- [Your instructions]: Count the lines below holding "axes" and answer with that number only.

- [Available data]:
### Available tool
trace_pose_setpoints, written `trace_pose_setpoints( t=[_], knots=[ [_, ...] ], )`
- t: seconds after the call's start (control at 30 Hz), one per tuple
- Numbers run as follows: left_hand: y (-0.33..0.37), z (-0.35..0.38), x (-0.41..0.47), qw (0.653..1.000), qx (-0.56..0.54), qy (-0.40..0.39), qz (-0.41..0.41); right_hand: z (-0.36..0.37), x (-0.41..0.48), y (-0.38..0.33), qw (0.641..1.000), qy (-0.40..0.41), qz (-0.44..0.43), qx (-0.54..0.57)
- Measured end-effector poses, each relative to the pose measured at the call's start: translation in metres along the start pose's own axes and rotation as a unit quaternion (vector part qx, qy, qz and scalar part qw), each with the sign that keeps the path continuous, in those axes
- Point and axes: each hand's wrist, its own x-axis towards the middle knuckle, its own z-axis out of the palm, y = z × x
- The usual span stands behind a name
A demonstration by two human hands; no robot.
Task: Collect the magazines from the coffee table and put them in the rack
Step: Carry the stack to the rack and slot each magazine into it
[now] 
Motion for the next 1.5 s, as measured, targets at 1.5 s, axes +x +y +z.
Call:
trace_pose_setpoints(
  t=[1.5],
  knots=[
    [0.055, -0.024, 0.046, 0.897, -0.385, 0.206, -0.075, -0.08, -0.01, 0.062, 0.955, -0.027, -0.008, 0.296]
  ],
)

- [Completed exercise]: 3